:: HOW TO COMPLETE THIS TASK ::
Before doing anything else, copy the entries below exactly.

[Stored data]

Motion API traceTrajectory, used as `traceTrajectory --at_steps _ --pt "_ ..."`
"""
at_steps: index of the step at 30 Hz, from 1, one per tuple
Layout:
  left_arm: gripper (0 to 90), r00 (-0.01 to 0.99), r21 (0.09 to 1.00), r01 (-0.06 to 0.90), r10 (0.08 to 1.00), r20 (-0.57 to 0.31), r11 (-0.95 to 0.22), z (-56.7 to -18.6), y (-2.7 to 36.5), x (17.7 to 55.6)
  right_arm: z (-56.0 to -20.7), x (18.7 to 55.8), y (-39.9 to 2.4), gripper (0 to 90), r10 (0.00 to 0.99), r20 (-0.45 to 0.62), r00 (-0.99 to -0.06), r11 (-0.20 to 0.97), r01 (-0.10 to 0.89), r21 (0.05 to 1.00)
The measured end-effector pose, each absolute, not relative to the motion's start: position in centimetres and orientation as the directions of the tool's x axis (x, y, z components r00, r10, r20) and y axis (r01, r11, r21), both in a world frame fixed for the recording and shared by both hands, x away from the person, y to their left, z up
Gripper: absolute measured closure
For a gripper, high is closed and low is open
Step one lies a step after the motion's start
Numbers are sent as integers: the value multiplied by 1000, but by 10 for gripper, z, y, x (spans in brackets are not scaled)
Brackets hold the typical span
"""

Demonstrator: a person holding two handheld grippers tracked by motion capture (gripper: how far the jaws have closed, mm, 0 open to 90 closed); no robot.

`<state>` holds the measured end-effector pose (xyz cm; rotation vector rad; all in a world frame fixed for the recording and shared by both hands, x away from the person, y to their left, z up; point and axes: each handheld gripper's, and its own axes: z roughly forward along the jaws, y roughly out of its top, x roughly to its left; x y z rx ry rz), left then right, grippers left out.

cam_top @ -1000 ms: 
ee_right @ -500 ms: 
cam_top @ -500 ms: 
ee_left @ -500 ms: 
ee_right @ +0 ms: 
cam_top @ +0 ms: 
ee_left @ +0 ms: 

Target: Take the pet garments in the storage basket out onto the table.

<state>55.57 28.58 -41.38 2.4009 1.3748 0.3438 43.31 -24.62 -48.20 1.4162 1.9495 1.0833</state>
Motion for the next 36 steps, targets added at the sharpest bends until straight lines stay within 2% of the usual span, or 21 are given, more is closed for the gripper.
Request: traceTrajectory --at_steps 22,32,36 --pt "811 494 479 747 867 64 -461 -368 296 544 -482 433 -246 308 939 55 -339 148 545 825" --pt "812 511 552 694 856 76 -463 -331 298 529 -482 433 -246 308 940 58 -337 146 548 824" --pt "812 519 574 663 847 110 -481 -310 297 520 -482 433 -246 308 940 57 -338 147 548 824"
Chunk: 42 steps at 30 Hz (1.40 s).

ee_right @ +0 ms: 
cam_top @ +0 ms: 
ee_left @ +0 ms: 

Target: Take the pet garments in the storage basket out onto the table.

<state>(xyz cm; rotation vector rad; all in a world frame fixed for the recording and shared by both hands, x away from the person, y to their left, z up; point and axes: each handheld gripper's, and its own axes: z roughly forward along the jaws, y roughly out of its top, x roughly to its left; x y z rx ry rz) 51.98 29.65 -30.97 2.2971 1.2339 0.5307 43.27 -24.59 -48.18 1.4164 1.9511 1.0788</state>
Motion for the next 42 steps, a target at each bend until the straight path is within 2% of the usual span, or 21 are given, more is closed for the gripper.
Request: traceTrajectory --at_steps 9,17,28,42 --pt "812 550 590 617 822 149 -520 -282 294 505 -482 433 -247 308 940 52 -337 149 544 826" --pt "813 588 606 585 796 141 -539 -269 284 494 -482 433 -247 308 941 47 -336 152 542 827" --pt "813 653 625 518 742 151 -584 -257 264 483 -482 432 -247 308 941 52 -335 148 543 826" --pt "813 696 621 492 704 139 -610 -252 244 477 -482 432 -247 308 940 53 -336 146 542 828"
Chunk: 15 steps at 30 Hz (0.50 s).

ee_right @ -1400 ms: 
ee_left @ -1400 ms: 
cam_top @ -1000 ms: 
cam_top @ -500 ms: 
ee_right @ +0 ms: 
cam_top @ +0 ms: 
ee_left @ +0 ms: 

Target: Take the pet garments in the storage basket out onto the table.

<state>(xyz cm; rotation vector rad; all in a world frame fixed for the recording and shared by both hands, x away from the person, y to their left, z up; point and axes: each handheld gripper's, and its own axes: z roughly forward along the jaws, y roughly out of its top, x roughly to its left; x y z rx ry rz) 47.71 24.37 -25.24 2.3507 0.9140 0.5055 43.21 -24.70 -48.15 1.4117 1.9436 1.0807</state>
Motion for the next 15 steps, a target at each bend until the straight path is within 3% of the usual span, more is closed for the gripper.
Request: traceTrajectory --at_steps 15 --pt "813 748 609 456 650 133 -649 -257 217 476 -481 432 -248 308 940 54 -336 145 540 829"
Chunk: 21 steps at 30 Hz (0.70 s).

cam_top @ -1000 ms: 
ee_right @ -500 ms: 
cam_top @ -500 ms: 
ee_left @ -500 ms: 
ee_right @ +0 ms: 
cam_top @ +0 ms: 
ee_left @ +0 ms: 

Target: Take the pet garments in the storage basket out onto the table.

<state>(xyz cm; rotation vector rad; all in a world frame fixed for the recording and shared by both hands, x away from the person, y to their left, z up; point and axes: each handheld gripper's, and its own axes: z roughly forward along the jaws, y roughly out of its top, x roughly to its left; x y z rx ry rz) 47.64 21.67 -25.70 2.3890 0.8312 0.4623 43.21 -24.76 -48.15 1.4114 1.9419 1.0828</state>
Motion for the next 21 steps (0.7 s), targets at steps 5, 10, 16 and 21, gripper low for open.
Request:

:: ANSWER TO THE PROBLEM ::
Motion API traceTrajectory, used as `traceTrajectory --at_steps _ --pt "_ ..."`
"""
at_steps: index of the step at 30 Hz, from 1, one per tuple
Layout:
  left_arm: gripper (0 to 90), r00 (-0.01 to 0.99), r21 (0.09 to 1.00), r01 (-0.06 to 0.90), r10 (0.08 to 1.00), r20 (-0.57 to 0.31), r11 (-0.95 to 0.22), z (-56.7 to -18.6), y (-2.7 to 36.5), x (17.7 to 55.6)
  right_arm: z (-56.0 to -20.7), x (18.7 to 55.8), y (-39.9 to 2.4), gripper (0 to 90), r10 (0.00 to 0.99), r20 (-0.45 to 0.62), r00 (-0.99 to -0.06), r11 (-0.20 to 0.97), r01 (-0.10 to 0.89), r21 (0.05 to 1.00)
The measured end-effector pose, each absolute, not relative to the motion's start: position in centimetres and orientation as the directions of the tool's x axis (x, y, z components r00, r10, r20) and y axis (r01, r11, r21), both in a world frame fixed for the recording and shared by both hands, x away from the person, y to their left, z up
Gripper: absolute measured closure
For a gripper, high is closed and low is open
Step one lies a step after the motion's start
Numbers are sent as integers: the value multiplied by 1000, but by 10 for gripper, z, y, x (spans in brackets are not scaled)
Brackets hold the typical span
"""

Demonstrator: a person holding two handheld grippers tracked by motion capture (gripper: how far the jaws have closed, mm, 0 open to 90 closed); no robot.

`<state>` holds the measured end-effector pose (xyz cm; rotation vector rad; all in a world frame fixed for the recording and shared by both hands, x away from the person, y to their left, z up; point and axes: each handheld gripper's, and its own axes: z roughly forward along the jaws, y roughly out of its top, x roughly to its left; x y z rx ry rz), left then right, grippers left out.

cam_top @ -1000 ms: 
ee_right @ -500 ms: 
cam_top @ -500 ms: 
ee_left @ -500 ms: 
ee_right @ +0 ms: 
cam_top @ +0 ms: 
ee_left @ +0 ms: 

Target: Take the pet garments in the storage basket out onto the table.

<state>55.57 28.58 -41.38 2.4009 1.3748 0.3438 43.31 -24.62 -48.20 1.4162 1.9495 1.0833</state>
Motion for the next 36 steps, targets added at the sharpest bends until straight lines stay within 2% of the usual span, or 21 are given, more is closed for the gripper.
Request: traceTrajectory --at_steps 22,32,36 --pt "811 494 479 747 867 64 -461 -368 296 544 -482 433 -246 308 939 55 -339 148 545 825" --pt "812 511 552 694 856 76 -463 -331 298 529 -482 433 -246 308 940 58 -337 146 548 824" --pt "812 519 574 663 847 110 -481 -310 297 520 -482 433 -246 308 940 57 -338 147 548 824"
Chunk: 42 steps at 30 Hz (1.40 s).

ee_right @ +0 ms: 
cam_top @ +0 ms: 
ee_left @ +0 ms: 

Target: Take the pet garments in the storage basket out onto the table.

<state>(xyz cm; rotation vector rad; all in a world frame fixed for the recording and shared by both hands, x away from the person, y to their left, z up; point and axes: each handheld gripper's, and its own axes: z roughly forward along the jaws, y roughly out of its top, x roughly to its left; x y z rx ry rz) 51.98 29.65 -30.97 2.2971 1.2339 0.5307 43.27 -24.59 -48.18 1.4164 1.9511 1.0788</state>
Motion for the next 42 steps, a target at each bend until the straight path is within 2% of the usual span, or 21 are given, more is closed for the gripper.
Request: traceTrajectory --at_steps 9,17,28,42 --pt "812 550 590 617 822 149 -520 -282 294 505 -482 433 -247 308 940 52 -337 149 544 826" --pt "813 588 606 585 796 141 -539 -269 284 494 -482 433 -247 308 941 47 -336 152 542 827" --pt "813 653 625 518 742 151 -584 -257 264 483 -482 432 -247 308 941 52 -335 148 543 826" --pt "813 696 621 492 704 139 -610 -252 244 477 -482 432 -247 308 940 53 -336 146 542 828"
Chunk: 15 steps at 30 Hz (0.50 s).

ee_right @ -1400 ms: 
ee_left @ -1400 ms: 
cam_top @ -1000 ms: 
cam_top @ -500 ms: 
ee_right @ +0 ms: 
cam_top @ +0 ms: 
ee_left @ +0 ms: 

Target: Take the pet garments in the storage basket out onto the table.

<state>(xyz cm; rotation vector rad; all in a world frame fixed for the recording and shared by both hands, x away from the person, y to their left, z up; point and axes: each handheld gripper's, and its own axes: z roughly forward along the jaws, y roughly out of its top, x roughly to its left; x y z rx ry rz) 47.71 24.37 -25.24 2.3507 0.9140 0.5055 43.21 -24.70 -48.15 1.4117 1.9436 1.0807</state>
Motion for the next 15 steps, a target at each bend until the straight path is within 3% of the usual span, more is closed for the gripper.
Request: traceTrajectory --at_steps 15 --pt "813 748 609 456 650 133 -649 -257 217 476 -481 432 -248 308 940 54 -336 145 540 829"
Chunk: 21 steps at 30 Hz (0.70 s).

cam_top @ -1000 ms: 
ee_right @ -500 ms: 
cam_top @ -500 ms: 
ee_left @ -500 ms: 
ee_right @ +0 ms: 
cam_top @ +0 ms: 
ee_left @ +0 ms: 

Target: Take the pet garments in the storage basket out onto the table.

<state>(xyz cm; rotation vector rad; all in a world frame fixed for the recording and shared by both hands, x away from the person, y to their left, z up; point and axes: each handheld gripper's, and its own axes: z roughly forward along the jaws, y roughly out of its top, x roughly to its left; x y z rx ry rz) 47.64 21.67 -25.70 2.3890 0.8312 0.4623 43.21 -24.76 -48.15 1.4114 1.9419 1.0828</state>
Motion for the next 21 steps (0.7 s), targets at steps 5, 10, 16 and 21, gripper low for open.
Request:

The work for this exercise is now done.